The funds are better suited for start-ups that are burning a lot of capital at the moment for needs such as expensive equipment, and less suited for financing long-term growth. They are also sometimes used as a means to avoid equity down rounds. Founders use these funds to prepare for the next round of equity fund raising rounds and achieving higher valuations. Venture debt providers usually combine the loans with warrants or convertible notes to compensate for the higher risks since most start-ups do not have positive cash flows or assets to use as collateral.
The downside of venture debt is of course, the debt obligations. Although rare, defaulting on repayment terms may result in the liquidation of the company. It is also often only available to venture-backed start-ups.
Venture debt should not replace venture equity, instead it should be used to complement existing equity financing.
Oftentimes when we think about financing start-ups, grants may not be at the top of our mind when there are many options available. However, there are actually many grants and resources available at your disposal depending on the jurisdiction.

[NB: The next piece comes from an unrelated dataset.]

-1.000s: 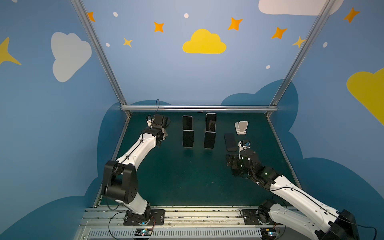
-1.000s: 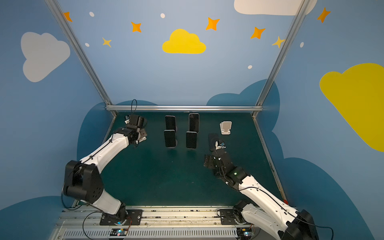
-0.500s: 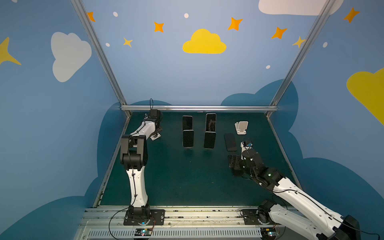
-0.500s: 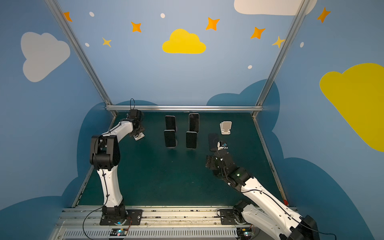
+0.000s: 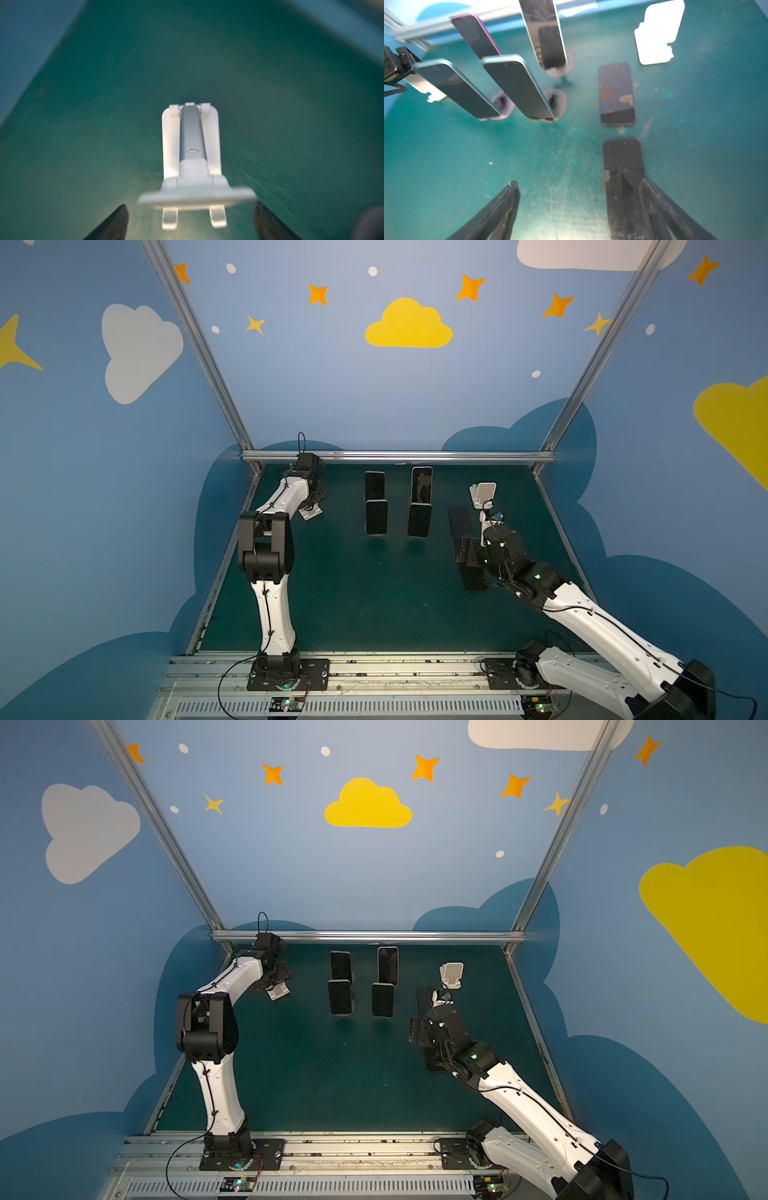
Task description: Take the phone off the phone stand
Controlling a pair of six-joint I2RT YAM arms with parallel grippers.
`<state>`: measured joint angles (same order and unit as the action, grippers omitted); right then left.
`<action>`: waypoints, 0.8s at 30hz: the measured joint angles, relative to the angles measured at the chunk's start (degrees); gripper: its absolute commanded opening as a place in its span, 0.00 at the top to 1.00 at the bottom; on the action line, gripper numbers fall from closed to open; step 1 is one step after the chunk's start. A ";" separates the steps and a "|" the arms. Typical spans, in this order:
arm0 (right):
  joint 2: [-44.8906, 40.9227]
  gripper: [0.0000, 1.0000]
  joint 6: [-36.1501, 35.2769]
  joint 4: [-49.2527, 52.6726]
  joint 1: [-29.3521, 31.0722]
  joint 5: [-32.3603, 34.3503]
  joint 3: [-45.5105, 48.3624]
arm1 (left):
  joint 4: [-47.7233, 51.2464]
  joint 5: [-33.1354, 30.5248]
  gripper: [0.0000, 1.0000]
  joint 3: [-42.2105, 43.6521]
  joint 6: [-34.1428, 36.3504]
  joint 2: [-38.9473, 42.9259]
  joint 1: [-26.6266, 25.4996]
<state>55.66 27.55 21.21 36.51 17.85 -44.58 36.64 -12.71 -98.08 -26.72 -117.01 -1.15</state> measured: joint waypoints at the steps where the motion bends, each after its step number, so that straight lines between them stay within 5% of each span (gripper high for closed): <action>1: 0.00 0.09 -0.22 -0.02 0.00 -0.17 -0.42 | 0.11 0.85 0.00 0.59 -0.24 2.82 -0.07; 8: -0.09 0.09 0.68 0.00 -0.04 -3.13 -0.96 | -3.91 6.27 0.00 8.48 -3.41 26.05 -2.05; 13: 0.31 0.09 2.95 -0.39 -0.04 -5.35 -1.18 | -15.08 9.51 0.00 20.35 -6.03 39.50 -9.31; 17: 3.50 0.09 4.35 -0.92 -0.04 -7.10 -2.97 | -23.65 12.04 0.00 30.49 -8.46 44.63 -15.15; 24: 14.32 0.09 5.07 -2.10 1.64 -5.22 -9.92 | -28.83 16.37 0.00 38.45 -15.63 44.33 -15.63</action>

There are generally four types of providers for grants - governments, regulators, start-up associations and nonprofit/charitable organizations.
Governments often provide grants to support start-ups as they play an important role in the economy and make up a significant portion of the country’s GDP. In this region, Startup India has more than 120 schemes to assist start-ups, Indonesia has a “1000 Startups” program to boost entrepreneurship across the country and Singapore has invested an additional S$150 million into start-ups amid COVID-19 shifts.
Particularly in Singapore, here is a list of grants available (not exhaustive) that may be suitable for your start-up:
Revenue-based or Receivables-based Funding
Revenue-based funding, also known as royalty-based funding, is the method of raising capital from investors in exchange for a percentage of the start-up’s gross revenue in the future. It is distinct from debt financing as the repayment schedules are relatively flexible since payments are directly proportional to how well the company is doing. It also differs from equity funding as investors do not have direct ownership in the business. Revenue- based funding is most suitable for tech start-ups (especially SaaS companies) with subscription-based models that produce steady streams of revenue. The downside is that it may take a long time to repay the loan since repayment is based on revenue, especially when revenue streams are uncertain.
Similar to revenue-based funding, receivables-based funding is a type of asset-financing where start-ups use their receivables i.e. outstanding invoices owed by customers, as collaterals to receive financing. Such funding deals are usually structured as asset sales or loans by receivable financing companies. This helps start-ups to receive easy and immediate capital and relieve their liquidity burden. However, receivables-based funding may come at higher costs than other forms of business loans due to the fees and interests.
Weigh the tradeoffs of revenue-based and receivables-based funding carefully before getting into a contract!
The choice of financing ultimately depends on the stage of growth your start-up is in, and the objectives of these funds. Non-dilutive funding might be attractive as it reduces the need for equity dilution, but it might be insufficient to meet the business needs. Hence, it is important to consider various aspects discussed thus far to reach the optimal decision.